What the task requires: Take the lines from the beginning of the data below through the line holding "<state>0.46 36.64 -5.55" and return exactly those.

Collected material:
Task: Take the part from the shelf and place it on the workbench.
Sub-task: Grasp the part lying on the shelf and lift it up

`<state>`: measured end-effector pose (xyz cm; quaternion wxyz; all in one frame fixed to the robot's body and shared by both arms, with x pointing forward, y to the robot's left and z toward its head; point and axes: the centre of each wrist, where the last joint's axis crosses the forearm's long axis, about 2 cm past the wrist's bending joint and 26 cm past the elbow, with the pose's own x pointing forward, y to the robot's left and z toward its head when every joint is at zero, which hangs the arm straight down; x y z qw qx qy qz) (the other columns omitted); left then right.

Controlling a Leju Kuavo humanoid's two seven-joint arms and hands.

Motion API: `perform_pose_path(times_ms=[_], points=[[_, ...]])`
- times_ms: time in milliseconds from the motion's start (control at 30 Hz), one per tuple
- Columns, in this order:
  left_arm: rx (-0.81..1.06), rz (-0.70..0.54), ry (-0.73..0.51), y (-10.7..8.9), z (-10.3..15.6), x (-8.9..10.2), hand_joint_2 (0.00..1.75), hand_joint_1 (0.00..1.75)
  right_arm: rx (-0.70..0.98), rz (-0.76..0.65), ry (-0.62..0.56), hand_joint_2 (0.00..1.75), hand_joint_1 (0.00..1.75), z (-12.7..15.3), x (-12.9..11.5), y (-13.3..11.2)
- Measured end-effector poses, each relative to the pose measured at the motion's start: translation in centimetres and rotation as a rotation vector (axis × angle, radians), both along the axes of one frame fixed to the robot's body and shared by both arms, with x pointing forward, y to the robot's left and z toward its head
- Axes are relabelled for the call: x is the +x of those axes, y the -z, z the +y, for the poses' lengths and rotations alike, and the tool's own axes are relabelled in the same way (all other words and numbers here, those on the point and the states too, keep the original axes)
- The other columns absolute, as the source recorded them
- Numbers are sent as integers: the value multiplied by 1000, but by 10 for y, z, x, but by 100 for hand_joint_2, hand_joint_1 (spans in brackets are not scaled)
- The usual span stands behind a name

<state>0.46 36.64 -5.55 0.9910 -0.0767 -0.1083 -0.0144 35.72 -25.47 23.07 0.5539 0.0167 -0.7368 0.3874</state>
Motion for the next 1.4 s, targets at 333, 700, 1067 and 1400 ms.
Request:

Response to this exercise:
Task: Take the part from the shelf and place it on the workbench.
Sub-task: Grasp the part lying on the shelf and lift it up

`<state>`: measured end-effector pose (xyz cm; quaternion wxyz; all in one frame fixed to the robot's body and shared by both arms, with x pointing forward, y to the robot's left and z toward its head; point and axes: the centre of each wrist, where the last joint's axis crosses the forearm's long axis, about 2 cm past the wrist's bending joint and 26 cm past the elbow, with the pose's own x pointing forward, y to the robot's left and z toward its head when every joint is at zero, which hangs the arm straight down; x y z qw qx qy qz) (the other columns omitted); left then right.

Controlling a Leju Kuavo humanoid's two seven-joint arms and hands.

Motion API: `perform_pose_path(times_ms=[_], points=[[_, ...]])`
- times_ms: time in milliseconds from the motion's start (control at 30 Hz), one per tuple
- Columns, in this order:
  left_arm: rx (-0.81..1.06), rz (-0.70..0.54), ry (-0.73..0.51), y (-10.7..8.9), z (-10.3..15.6), x (-8.9..10.2), hand_joint_2 (0.00..1.75), hand_joint_1 (0.00..1.75)
  right_arm: rx (-0.70..0.98), rz (-0.76..0.65), ry (-0.62..0.56), hand_joint_2 (0.00..1.75), hand_joint_1 (0.00..1.75), z (-12.7..15.3), x (-12.9..11.5), y (-13.3..11.2)
- Measured end-effector poses, each relative to the pose measured at the motion's start: translation in centimetres and rotation as a rotation vector (axis × angle, radians), both along the axes of one frame fixed to the robot's body and shared by both arms, with x pointing forward, y to the robot's left and z toward its head
- Axes are relabelled for the call: x is the +x of those axes, y the -z, z the +y, for the poses' lengths and rotations alike, and the tool's own axes are relabelled in the same way (all other words and numbers here, those on the point and the states too, keep the original axes)
- The other columns absolute, as the source recorded them
- Numbers are sent as integers: the value multiplied by 1000, but by 10 for y, z, x, but by 100 for hand_joint_2, hand_joint_1 (spans in brackets are not scaled)
- The usual span stands behind a name

<state>0.46 36.64 -5.55 0.9910 -0.0767 -0.1083 -0.0144 35.72 -25.47 23.07 0.5539 0.0167 -0.7368 0.3874</state>

The exercise requires nothing further.